Storage And Filesystems

  • Inventory: lsblk -f, blkid, and findmnt show block devices, filesystems, UUIDs, and mount relationships.
  • Space: df -h answers filesystem free space; du -sh * helps find where it went.
  • LVM: pvs, vgs, and lvs show physical volumes, volume groups, and logical volumes.
  • Health: use smartctl -a /dev/sdX for disk health where supported. On NVMe, use nvme smart-log /dev/nvme0.
  • Mounts: always validate /etc/fstab changes with findmnt --verify or a test mount before rebooting.

Security Baseline

  • Use SSH keys, disable password logins where practical, and avoid exposing SSH directly if a VPN or bastion host is available.
  • Keep automatic security updates in mind for small systems that otherwise will not receive routine maintenance.
  • Prefer least privilege with sudo; do not use the root account as your normal shell.
  • Understand the local firewall tool before opening ports.
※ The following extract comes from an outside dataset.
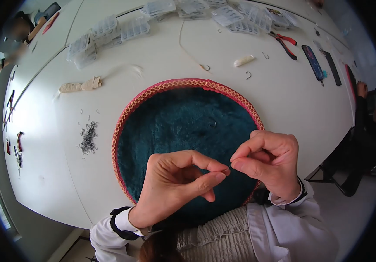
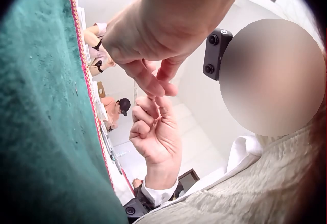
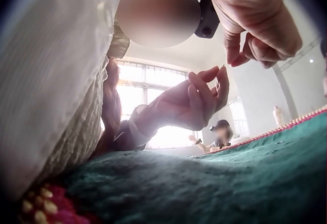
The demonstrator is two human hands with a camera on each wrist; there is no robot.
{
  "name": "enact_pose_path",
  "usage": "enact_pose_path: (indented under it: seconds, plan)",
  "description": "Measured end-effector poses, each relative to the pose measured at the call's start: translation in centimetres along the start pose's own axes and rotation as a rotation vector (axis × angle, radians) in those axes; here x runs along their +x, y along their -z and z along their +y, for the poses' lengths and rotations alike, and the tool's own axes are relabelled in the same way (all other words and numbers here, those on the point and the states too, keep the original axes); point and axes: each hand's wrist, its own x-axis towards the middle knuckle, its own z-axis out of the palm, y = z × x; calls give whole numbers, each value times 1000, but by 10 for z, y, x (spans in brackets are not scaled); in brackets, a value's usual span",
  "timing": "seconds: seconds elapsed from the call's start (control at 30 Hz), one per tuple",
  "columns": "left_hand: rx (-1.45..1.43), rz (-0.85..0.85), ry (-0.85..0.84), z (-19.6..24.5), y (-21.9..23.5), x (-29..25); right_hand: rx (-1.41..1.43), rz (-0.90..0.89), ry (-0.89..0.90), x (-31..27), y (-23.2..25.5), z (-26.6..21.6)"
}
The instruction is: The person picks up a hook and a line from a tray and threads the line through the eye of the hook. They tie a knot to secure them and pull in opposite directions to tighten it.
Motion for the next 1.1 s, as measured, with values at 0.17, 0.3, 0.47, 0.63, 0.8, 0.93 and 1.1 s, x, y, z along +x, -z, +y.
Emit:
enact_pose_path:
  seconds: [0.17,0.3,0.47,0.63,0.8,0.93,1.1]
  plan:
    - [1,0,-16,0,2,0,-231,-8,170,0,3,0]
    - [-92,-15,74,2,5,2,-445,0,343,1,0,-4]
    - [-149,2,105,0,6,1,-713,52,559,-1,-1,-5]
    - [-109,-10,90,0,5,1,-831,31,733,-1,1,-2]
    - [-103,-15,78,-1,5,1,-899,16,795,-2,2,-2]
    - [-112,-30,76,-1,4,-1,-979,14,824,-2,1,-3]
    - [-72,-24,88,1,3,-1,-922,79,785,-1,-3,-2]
A service can be installed, running, listening, and still blocked by policy.
  • On SELinux systems, investigate denials instead of immediately disabling SELinux. ausearch, sealert, and audit logs are there for a reason.
  • Backups matter more than clever rebuild notes. Test restores before you trust the backup plan.

Troubleshooting Order

  1. Read the exact error. Do not paraphrase it too early.
  2. Identify the layer: hardware, kernel, network, DNS, authentication, package manager, service config, filesystem, or application.
  3. Check recent change history: package updates, config edits, reboots, disk growth, certificate expiration, DNS changes, firewall changes.
  4. Look at logs for the relevant unit or subsystem.
  5. Make one change at a time and keep enough notes to undo it.
  6. After fixing it, write down the signal that proved the fix worked.

Learning Path

  1. Install a server distribution in a VM and learn SSH, users, packages, services, logs, and networking.
  2. Run a simple web service behind a firewall and make it survive reboots.
  3. Add storage deliberately: partitioning, filesystems, LVM, mounts, and backups.
  4. Break DNS, firewall rules, permissions, and service configs on purpose in a lab, then recover them.
  5. Build the same service on Debian/Ubuntu and Enterprise Linux to learn what is universal and what is distribution-specific.